- **Assignment**: Begin at the first line of the records below and, please, give each line again exactly until the line with "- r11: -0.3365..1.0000" is included.

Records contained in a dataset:

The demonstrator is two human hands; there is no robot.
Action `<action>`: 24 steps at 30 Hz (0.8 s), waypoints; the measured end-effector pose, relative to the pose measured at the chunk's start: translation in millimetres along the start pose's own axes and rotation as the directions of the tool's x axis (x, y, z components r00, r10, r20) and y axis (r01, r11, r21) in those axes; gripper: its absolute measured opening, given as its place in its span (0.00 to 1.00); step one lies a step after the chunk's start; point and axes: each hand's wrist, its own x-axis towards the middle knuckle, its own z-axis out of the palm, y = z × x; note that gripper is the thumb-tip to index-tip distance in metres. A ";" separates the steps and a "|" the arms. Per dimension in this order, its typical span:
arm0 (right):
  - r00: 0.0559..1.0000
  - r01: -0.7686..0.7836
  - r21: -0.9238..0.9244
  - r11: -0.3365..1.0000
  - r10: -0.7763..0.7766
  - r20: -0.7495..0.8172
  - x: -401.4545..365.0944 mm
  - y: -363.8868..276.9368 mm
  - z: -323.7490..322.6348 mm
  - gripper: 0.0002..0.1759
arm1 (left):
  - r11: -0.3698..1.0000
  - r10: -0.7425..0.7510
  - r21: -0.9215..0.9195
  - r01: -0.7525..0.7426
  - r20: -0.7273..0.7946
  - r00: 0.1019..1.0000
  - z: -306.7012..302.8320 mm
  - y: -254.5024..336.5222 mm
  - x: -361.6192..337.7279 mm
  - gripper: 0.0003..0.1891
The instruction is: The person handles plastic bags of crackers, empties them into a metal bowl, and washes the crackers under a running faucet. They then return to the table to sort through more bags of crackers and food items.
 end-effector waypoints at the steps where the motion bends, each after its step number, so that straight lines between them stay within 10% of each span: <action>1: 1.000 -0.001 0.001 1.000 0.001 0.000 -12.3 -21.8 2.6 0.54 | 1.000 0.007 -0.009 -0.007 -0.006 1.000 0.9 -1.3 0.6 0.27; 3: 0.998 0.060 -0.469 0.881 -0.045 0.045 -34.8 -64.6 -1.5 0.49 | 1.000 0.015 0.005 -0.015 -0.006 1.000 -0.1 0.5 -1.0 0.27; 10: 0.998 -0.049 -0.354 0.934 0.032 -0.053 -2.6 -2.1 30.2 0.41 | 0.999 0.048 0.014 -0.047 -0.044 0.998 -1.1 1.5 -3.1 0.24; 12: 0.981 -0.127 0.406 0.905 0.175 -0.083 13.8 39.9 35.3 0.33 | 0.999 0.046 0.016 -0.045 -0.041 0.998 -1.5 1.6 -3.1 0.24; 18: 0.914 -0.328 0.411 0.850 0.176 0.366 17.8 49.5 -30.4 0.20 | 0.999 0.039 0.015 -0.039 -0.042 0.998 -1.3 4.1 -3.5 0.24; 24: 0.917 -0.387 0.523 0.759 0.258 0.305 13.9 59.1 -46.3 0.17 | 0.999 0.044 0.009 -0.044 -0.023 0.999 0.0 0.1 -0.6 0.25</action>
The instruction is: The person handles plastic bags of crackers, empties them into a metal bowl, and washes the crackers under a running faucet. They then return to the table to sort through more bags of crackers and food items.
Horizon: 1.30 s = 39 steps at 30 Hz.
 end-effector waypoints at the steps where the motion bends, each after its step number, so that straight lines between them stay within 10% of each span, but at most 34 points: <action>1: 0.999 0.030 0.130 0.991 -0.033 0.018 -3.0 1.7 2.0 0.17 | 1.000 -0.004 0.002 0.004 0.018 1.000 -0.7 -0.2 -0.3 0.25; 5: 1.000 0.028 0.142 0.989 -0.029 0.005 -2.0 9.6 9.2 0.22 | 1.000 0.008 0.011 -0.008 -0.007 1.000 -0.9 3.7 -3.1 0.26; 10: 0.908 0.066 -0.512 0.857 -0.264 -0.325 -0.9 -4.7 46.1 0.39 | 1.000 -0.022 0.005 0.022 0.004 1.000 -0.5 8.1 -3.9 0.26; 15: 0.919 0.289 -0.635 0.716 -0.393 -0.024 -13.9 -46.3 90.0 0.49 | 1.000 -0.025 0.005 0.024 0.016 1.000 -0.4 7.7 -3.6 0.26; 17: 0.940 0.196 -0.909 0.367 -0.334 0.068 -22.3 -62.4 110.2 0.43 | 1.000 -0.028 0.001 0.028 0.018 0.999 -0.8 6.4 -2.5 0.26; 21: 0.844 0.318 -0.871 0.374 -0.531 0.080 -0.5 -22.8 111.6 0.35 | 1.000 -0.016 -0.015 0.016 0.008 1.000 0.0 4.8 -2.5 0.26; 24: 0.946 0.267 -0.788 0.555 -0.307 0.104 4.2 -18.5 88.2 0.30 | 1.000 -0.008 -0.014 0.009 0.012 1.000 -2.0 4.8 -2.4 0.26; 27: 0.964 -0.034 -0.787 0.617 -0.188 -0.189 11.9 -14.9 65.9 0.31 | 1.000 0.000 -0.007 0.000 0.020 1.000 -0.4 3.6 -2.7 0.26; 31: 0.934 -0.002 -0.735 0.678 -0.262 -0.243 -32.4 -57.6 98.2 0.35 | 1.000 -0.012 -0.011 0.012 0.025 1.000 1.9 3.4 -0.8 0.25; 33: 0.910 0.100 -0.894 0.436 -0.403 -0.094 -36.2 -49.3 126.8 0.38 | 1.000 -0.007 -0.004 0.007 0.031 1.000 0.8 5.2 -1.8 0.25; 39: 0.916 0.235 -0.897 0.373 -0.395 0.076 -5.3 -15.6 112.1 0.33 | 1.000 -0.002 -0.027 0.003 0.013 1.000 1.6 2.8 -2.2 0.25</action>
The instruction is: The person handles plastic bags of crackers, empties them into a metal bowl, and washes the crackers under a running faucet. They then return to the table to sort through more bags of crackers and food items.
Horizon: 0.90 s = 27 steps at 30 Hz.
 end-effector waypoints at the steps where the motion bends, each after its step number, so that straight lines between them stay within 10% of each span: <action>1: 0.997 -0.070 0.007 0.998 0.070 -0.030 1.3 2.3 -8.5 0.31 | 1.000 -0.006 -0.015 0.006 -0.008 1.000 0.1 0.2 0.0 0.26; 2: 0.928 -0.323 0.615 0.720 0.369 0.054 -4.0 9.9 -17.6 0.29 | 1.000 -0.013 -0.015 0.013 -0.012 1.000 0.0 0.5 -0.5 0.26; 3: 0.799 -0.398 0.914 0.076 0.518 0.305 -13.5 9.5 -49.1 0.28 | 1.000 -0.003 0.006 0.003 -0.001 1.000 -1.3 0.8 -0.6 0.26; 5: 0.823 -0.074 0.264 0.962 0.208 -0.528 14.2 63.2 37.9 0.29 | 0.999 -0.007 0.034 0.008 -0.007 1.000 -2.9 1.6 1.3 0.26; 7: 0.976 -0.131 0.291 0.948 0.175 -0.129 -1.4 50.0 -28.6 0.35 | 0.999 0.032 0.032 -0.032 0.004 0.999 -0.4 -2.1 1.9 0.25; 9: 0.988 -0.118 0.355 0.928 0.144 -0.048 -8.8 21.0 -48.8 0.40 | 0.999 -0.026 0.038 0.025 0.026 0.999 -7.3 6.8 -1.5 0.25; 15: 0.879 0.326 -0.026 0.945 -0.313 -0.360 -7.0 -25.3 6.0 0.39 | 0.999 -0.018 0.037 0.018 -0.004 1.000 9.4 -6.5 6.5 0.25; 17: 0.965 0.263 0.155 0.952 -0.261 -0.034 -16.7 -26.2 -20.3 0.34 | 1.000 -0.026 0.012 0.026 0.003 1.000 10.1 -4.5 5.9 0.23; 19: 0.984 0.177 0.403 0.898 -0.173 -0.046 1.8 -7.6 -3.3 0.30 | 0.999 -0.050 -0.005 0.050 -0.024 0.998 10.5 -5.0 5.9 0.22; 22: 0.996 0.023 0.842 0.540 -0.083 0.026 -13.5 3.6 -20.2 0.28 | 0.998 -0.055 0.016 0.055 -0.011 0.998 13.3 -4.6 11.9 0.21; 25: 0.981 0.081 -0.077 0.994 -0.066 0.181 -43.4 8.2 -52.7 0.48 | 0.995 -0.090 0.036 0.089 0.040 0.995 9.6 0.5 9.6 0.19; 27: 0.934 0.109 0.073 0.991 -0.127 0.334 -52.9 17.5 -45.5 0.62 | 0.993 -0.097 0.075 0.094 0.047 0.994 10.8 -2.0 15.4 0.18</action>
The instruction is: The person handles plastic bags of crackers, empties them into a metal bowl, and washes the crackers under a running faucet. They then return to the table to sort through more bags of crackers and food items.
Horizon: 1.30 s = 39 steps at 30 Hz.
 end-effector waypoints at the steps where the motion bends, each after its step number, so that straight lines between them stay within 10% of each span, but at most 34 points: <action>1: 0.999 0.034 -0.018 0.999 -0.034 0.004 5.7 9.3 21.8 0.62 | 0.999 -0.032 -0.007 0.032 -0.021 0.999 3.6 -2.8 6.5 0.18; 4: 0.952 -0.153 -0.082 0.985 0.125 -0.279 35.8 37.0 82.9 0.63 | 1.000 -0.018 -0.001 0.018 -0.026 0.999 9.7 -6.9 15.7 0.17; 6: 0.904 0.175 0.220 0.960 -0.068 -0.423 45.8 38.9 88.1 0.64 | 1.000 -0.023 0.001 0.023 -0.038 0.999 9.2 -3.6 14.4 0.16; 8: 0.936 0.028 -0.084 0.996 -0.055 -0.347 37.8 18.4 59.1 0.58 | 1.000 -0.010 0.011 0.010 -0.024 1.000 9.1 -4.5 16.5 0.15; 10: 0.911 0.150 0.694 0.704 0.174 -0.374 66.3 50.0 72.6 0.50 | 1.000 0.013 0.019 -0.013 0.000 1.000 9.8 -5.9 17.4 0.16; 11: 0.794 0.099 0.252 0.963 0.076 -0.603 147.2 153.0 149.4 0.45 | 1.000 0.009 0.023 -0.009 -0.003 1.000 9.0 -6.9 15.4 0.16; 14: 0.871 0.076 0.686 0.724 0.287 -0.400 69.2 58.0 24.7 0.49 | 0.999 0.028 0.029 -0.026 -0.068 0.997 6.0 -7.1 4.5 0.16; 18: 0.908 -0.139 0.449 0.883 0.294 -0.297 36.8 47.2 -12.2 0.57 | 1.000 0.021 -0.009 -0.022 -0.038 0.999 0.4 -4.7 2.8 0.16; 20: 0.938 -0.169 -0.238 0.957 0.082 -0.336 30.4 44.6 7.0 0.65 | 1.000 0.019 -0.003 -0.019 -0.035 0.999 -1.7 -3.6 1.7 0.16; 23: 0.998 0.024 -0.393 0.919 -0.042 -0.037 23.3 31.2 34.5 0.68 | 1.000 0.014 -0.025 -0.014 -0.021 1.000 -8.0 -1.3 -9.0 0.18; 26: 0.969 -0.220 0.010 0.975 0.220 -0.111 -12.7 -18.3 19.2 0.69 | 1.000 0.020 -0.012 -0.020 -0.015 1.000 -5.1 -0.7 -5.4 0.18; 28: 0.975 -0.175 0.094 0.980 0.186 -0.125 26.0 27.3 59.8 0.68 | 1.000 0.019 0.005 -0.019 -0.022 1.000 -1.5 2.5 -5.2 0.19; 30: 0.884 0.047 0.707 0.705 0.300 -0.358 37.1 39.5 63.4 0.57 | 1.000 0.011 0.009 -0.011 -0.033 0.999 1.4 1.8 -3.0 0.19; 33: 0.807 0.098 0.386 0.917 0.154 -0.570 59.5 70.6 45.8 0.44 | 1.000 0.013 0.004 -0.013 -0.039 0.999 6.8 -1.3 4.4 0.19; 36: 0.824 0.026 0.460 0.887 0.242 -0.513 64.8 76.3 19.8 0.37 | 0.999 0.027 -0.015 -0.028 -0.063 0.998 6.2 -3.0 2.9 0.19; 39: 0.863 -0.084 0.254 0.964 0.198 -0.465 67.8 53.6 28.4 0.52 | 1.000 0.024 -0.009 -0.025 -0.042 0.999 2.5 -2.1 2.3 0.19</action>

- **Answer to this exercise**:
The demonstrator is two human hands; there is no robot.
Action `<action>`: 24 steps at 30 Hz (0.8 s), waypoints; the measured end-effector pose, relative to the pose measured at the chunk's start: translation in millimetres along the start pose's own axes and rotation as the directions of the tool's x axis (x, y, z components r00, r10, r20) and y axis (r01, r11, r21) in those axes; gripper: its absolute measured opening, given as its place in its span (0.00 to 1.00); step one lies a step after the chunk's start; point and axes: each hand's wrist, its own x-axis towards the middle knuckle, its own z-axis out of the palm, y = z × x; note that gripper is the thumb-tip to index-tip distance in metres. A ";" separates the steps and a "|" the arms. Per dimension in this order, its typical span:
arm0 (right):
  - r00: 0.0559..1.0000
  - r01: -0.7686..0.7836
  - r21: -0.9238..0.9244
  - r11: -0.3365..1.0000

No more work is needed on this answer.